H. Nassira
Longtemps perçue comme une impasse, la dépendance aux stupéfiants peut aujourd’hui être prise en charge grâce à des protocoles thérapeutiques spécialisés associant suivi médical, accompagnement psychologique et réinsertion. À Oran, le Centre « El Wassit » de lutte contre les addictions, implanté au sein de la polyclinique Tayeb Dergaoui, au quartier Colonel-Lotfi, accompagne chaque année plusieurs milliers de personnes engagées dans un parcours de sevrage.
Selon la docteure Nassima Mahi, médecin coordinatrice de la polyclinique multiservices Tayeb Dergaoui, le centre accueille toute personne désireuse de rompre avec la dépendance. Elle souligne toutefois que la réussite du traitement reste étroitement liée à l’engagement du patient, à sa volonté de changer et à son adhésion au protocole thérapeutique mis en place.
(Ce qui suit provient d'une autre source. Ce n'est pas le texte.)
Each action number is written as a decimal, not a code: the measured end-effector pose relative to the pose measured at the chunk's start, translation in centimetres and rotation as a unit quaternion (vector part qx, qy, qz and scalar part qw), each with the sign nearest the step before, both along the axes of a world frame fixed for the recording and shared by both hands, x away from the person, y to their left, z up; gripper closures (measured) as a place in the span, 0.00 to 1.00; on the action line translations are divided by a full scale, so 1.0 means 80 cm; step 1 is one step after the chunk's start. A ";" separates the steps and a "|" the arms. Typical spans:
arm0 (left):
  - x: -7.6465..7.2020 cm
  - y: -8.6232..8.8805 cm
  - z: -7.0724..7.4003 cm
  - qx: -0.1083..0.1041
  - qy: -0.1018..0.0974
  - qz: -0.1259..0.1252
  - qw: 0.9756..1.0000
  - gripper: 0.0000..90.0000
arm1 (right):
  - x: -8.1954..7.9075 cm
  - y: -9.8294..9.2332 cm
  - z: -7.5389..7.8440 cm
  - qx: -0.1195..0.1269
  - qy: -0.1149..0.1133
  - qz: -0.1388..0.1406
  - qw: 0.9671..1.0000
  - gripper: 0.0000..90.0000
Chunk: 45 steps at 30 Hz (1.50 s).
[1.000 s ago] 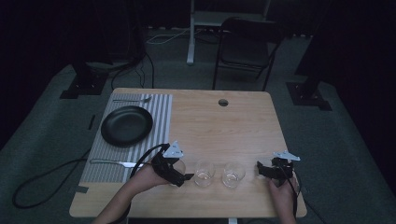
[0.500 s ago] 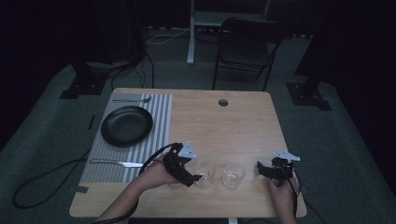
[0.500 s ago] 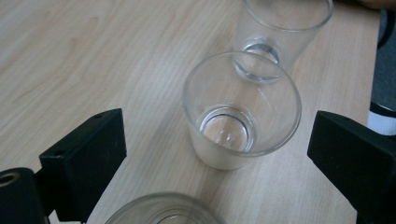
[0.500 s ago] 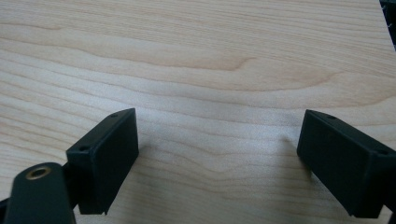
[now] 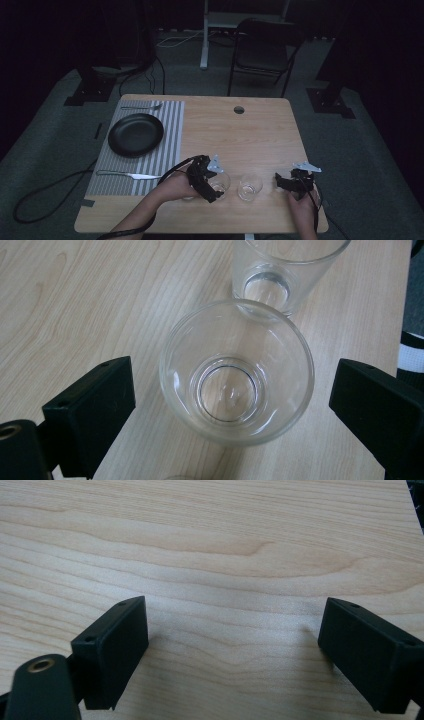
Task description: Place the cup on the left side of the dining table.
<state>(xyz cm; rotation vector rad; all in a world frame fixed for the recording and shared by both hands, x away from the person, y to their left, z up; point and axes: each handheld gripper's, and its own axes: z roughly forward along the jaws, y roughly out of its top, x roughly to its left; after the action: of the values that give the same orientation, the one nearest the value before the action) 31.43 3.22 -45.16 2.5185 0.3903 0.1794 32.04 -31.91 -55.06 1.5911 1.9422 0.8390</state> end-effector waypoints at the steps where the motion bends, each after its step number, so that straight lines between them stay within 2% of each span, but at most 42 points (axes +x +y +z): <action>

Les résultats obtenus sont, affirme-t-elle, particulièrement encourageants. Près de 30 % des patients suivis réussissent à se libérer durablement de leur addiction, un taux qui témoigne de l’efficacité de l’accompagnement assuré par les équipes soignantes. Au-delà du sevrage, le dispositif vise à restaurer l’estime de soi, à consolider l’équilibre psychologique des patients et à favoriser leur réinsertion familiale et sociale.
Près de 2 400 bénéficiaires par an
Le Centre « El Wassit » assure mensuellement le suivi de 150 à 200 patients, tout en enregistrant en moyenne une centaine de nouvelles admissions, hormis durant le mois de Ramadhan où la fréquentation connaît un recul sensible. À l’échelle d’une année, près de 2 400 personnes bénéficient ainsi des différentes prestations proposées par cette structure spécialisée.
Pour la docteure Mahi, le recours aux soins constitue une étape essentielle face aux conséquences souvent dramatiques de la toxicomanie. Les addictions engendrent fréquemment de graves troubles psychiques et comportementaux pouvant conduire certains consommateurs à des actes de violence, voire à des infractions pénales.
Face à une progression préoccupante du phénomène, qui touche désormais certaines franges de la population scolaire, les pouvoirs publics ont renforcé leur dispositif de prise en charge à travers la création des centres « El Wassit », dédiés au traitement des conduites addictives. Ces structures offrent une approche globale combinant désintoxication, suivi médical, soutien psychologique et accompagnement vers la réhabilitation.
À la polyclinique Colonel-Lotfi, les patients suivent un programme thérapeutique individualisé élaboré par une équipe pluridisciplinaire composée de médecins et de psychologues. Consultations individuelles et collectives, cures de sevrage, suivi psychologique, éducation thérapeutique et accompagnement personnalisé sont autant de leviers mobilisés pour sécuriser le processus de guérison et limiter les risques de rechute.
La prévention, un levier essentiel
La responsable met également en avant le rôle déterminant des consultations familiales, qui permettent d’associer les proches au processus thérapeutique. L’implication de la cellule familiale contribue à mieux comprendre les mécanismes de la dépendance, à atténuer les troubles psychologiques, notamment les épisodes dépressifs, et à créer un environnement favorable au rétablissement du patient. Elle participe également au renforcement des capacités éducatives des parents afin de prémunir les adolescents contre les conduites à risque.
En conclusion, la docteure Nassima Mahi plaide pour un renforcement des campagnes de sensibilisation afin de mieux faire connaître les missions des centres « El Wassit » et d’encourager les personnes dépendantes à franchir le pas des soins. Elle souligne enfin que les activités sportives, culturelles et de loisirs proposées dans les maisons de jeunes constituent l’un des remparts les plus efficaces contre l’entrée dans le cycle de la toxicomanie, aux côtés des actions éducatives et de proximité menées sur le terrain.